• Task to carry out:
Return, word for word, the lines of the listing below from the one with "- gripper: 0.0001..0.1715" through the one with "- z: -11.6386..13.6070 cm", and no other lines.

• Data segment:
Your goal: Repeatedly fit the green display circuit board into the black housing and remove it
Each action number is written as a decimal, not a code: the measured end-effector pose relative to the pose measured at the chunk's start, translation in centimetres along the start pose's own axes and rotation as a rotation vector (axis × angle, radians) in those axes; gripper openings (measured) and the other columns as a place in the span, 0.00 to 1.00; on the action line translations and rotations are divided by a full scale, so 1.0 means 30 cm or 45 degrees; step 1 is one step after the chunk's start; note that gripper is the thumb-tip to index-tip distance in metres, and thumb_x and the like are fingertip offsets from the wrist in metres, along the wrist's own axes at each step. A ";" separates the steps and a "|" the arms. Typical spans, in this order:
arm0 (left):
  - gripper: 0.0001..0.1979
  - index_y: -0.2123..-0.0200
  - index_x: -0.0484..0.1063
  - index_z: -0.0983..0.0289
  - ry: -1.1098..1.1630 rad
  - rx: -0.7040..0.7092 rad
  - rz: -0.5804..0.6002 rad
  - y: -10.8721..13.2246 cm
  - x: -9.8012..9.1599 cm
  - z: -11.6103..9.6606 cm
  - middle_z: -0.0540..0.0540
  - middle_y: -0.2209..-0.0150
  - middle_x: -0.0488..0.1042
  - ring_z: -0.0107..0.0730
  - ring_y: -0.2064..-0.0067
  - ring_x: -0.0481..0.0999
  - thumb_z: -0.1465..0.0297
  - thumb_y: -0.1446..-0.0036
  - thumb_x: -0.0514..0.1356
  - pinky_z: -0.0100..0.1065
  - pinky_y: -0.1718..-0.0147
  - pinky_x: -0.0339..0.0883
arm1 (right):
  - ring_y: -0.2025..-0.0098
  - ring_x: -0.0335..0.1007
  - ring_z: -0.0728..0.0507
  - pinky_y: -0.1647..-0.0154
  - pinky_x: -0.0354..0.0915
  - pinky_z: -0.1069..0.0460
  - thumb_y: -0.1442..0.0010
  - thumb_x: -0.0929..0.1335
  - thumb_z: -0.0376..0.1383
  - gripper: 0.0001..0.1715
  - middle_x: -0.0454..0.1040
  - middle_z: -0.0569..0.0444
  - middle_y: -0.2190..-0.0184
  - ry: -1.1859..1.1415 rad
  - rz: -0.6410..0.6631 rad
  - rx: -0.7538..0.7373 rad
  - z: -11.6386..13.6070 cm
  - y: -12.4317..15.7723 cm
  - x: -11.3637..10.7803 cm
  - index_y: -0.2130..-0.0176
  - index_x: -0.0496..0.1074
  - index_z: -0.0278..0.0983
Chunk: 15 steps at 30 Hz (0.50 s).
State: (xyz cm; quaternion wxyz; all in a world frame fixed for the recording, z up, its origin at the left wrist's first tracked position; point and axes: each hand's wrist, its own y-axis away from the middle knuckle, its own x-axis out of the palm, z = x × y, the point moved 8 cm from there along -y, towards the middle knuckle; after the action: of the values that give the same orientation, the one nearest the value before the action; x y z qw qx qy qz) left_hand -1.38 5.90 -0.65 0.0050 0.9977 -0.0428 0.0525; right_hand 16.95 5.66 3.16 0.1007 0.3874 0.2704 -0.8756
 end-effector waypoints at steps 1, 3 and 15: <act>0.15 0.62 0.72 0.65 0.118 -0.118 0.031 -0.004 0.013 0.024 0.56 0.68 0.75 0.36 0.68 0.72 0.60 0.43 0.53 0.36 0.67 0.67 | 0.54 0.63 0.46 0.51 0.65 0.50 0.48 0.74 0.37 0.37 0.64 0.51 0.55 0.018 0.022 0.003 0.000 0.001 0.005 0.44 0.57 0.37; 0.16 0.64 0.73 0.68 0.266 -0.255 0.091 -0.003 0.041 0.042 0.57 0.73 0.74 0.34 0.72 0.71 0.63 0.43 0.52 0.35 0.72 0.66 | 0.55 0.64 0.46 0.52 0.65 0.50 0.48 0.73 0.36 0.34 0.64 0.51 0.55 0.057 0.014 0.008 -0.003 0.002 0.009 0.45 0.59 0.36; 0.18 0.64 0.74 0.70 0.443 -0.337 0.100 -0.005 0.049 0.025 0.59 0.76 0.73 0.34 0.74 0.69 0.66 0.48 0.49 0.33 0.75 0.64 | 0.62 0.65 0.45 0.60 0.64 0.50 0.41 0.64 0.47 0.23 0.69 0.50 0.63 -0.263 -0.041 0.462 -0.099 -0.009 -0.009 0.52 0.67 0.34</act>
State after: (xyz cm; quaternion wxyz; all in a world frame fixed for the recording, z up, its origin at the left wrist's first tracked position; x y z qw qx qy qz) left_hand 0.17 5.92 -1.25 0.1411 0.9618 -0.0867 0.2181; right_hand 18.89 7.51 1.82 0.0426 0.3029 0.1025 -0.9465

• Response area:
  - gripper: 0.0001..0.1715
  - middle_x: -0.0454..0.1040
  - middle_z: -0.0569..0.0444
  - middle_y: -0.2190..-0.0184
  - ry: -1.1859..1.1415 rad
  - rz: -0.6410..0.6631 rad
  - rx: -0.7538..0.7373 rad
  - z: -11.6386..13.6070 cm

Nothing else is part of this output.